Thursday, May 31, 2007

Part Fourteen

My first love.


Many times it felt like I was despised and shunned by everyone up on that miserable farm -- but the truth is , I did have several girl friends.

Two of those girls, like myself, were from the elite families of high officials or intellectuals – but my best friend was from a worker family – and often we conspired to help each other out.

One time she got very sick, and I spent 5 days in the hospital to be with her. Many of the girls had come down with the same thing: a severe rash that ran up the arms, accompanied by a very high fever, and several girls died from it. The group leaders must have understood how we felt about each other, because I was allowed to take all those days off from work.


But the big event was my first real boyfriend -- a student from my own high school ( though I didn’t know him back in Beijing, since he was one year senior) . He was tall (6 feet), handsome, and witty. He was so perfect, I never looked at another other young man for the next six years!


His parents had divorced (an unusual event) when he was two, and he had grown up with his mom (he really hated not having a father).


His mom was a law professor at Beijing Peoples’ University. She was short and dark and spoke with a strong accent, but she was very down to earth – so I ended up being very comfortable with her – and I think she liked me very much, too.

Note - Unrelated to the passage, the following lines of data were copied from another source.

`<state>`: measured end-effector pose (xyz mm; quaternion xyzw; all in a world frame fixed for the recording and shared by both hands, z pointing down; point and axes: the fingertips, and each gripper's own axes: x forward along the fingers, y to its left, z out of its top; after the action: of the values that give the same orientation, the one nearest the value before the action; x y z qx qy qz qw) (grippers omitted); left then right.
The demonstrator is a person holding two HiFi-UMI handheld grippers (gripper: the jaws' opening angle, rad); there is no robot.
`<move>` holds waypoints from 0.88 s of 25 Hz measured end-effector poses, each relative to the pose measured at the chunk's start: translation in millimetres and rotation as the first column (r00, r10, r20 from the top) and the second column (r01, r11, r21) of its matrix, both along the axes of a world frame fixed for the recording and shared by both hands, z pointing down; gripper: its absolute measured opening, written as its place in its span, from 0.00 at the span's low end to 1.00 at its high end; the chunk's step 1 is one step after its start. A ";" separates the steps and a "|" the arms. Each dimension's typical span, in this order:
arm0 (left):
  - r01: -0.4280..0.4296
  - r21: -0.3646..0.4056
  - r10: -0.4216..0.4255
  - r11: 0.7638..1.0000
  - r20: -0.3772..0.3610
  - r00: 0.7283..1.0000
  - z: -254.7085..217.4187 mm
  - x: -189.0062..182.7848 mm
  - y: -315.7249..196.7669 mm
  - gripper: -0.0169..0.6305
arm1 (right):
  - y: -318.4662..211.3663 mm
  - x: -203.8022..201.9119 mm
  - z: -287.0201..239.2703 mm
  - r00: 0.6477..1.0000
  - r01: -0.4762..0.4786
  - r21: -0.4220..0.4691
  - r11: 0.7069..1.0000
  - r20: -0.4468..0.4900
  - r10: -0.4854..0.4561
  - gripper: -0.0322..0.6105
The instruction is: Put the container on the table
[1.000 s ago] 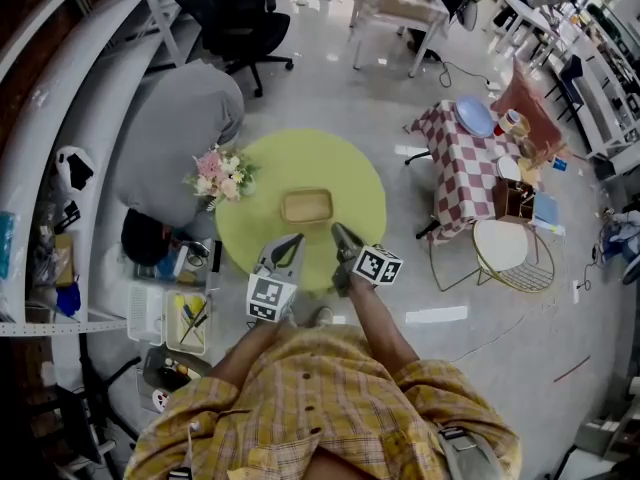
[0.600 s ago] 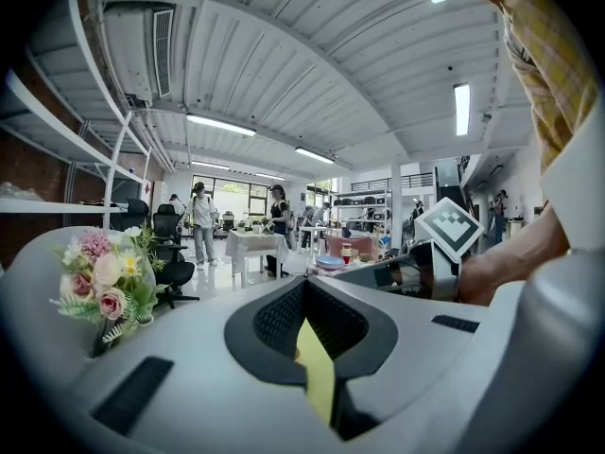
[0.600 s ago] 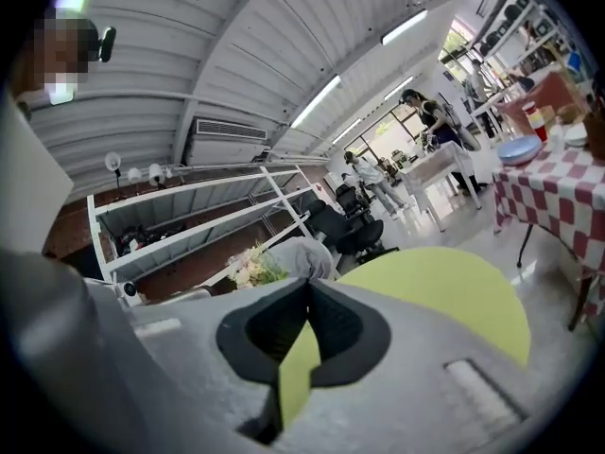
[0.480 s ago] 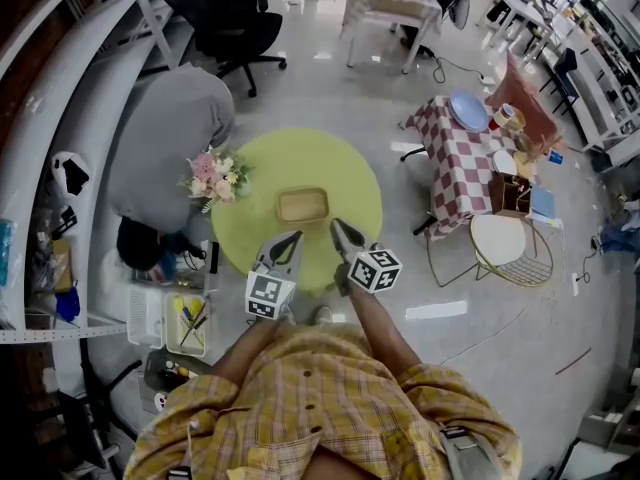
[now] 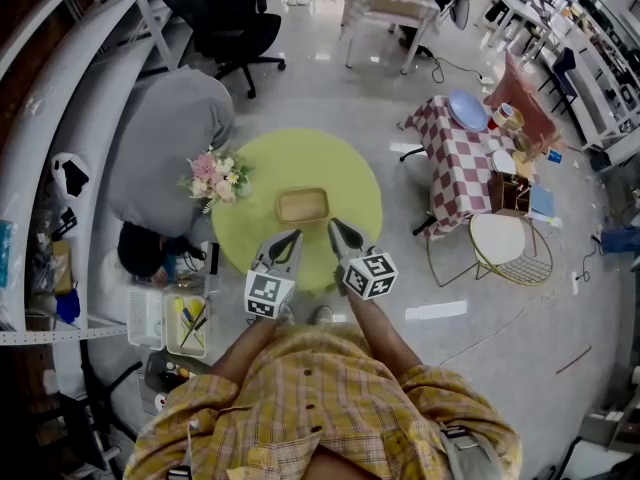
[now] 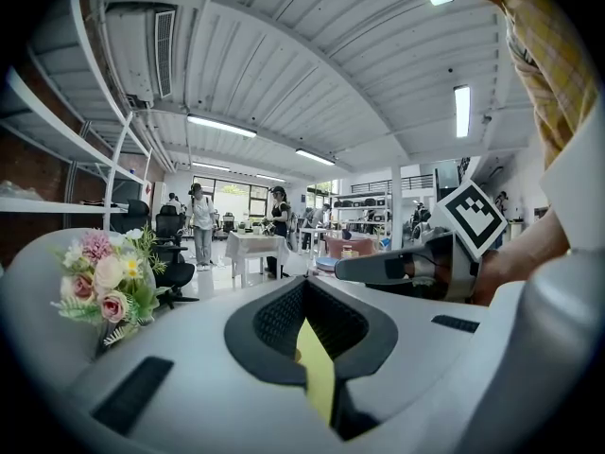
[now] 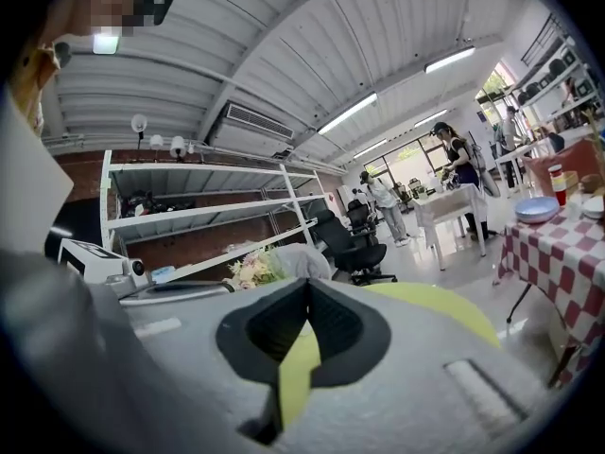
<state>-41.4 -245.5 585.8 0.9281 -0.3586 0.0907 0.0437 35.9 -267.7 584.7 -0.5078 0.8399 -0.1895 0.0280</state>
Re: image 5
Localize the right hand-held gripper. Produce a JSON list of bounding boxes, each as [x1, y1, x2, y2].
[[327, 218, 400, 302]]

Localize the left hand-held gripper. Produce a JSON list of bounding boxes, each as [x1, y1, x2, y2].
[[243, 228, 304, 320]]

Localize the beige rectangular tray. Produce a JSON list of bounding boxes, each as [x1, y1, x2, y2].
[[276, 186, 331, 225]]

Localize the person's right forearm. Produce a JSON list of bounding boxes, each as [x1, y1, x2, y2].
[[347, 292, 426, 369]]

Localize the person's left forearm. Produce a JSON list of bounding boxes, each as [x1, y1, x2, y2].
[[209, 315, 281, 384]]

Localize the grey plastic tray with items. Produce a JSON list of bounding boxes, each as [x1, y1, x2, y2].
[[142, 350, 211, 394]]

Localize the green round table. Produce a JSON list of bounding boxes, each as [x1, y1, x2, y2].
[[210, 127, 385, 294]]

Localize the pink and white flower bouquet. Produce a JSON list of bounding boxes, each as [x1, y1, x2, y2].
[[177, 148, 254, 214]]

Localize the cream box of utensils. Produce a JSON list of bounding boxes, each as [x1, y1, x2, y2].
[[163, 293, 209, 359]]

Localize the red checkered cloth table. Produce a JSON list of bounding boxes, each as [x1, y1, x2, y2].
[[403, 95, 539, 242]]

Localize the white perforated box lid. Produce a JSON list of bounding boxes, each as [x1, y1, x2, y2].
[[126, 286, 165, 350]]

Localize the yellow plaid shirt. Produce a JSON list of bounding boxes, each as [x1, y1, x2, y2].
[[122, 320, 524, 480]]

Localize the brown wooden box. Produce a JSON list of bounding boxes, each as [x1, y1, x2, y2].
[[487, 170, 532, 217]]

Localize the blue plate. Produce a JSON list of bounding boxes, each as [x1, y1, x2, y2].
[[447, 89, 490, 134]]

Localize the blue notebook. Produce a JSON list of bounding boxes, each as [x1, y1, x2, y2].
[[527, 182, 556, 224]]

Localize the black and white soccer ball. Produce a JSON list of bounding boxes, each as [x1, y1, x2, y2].
[[51, 151, 92, 199]]

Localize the pink cloth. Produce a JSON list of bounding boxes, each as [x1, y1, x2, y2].
[[483, 50, 561, 149]]

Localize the black office chair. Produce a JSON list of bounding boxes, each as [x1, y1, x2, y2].
[[159, 0, 287, 100]]

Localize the red floor strip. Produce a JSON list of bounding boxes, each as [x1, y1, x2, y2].
[[555, 345, 593, 375]]

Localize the black monitor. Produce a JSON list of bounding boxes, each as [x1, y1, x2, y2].
[[57, 392, 109, 474]]

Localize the white shelf unit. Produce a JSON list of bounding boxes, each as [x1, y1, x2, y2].
[[0, 0, 196, 347]]

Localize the white round gold-frame chair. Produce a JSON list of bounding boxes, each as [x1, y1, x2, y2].
[[424, 212, 555, 289]]

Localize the grey shoulder strap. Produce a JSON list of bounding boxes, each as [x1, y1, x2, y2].
[[439, 423, 504, 480]]

He had been sent to a village about 6 kilometers from mine – and he first noticed me when I was going to visit a good friend from my grammar school who was also staying there.


One day, I was stopped by a group of boys who usually bullied and harassed me – but this time they stopped to gave me a letter – his letter – and I had never read a letter written so well. It was like a novel – filled with stories and imaginative descriptions. I read it a dozen times -- no, more like a hundred times -- trying to find the real meaning behind each and every word.


I was in love ! And thus began a correspondence that would last for six years.


In the beginning, we wrote to each other every day. No matter how tired I was, every night I spent hours trying to write him a letter at least as impressive as the ones he was sending to me.


How to describe his letters ? Sometimes he wrote about the things that happened at the farm – but mostly he wrote descriptive scenes – like, for example, a white-haired old man catching fish from a small boat on a river -- beautiful imaginative scenes -- like those found in the many books that he, but not I, had read.


We only got to see each other a few times a month – when I had a day off and could walk the 6 kilometers over to his farm. Usually these meetings were secret and we tried to hide where no one could see us. But even then, we never kissed. It was all very romantic – but physical affection was strictly forbidden – and all we did was hold hands.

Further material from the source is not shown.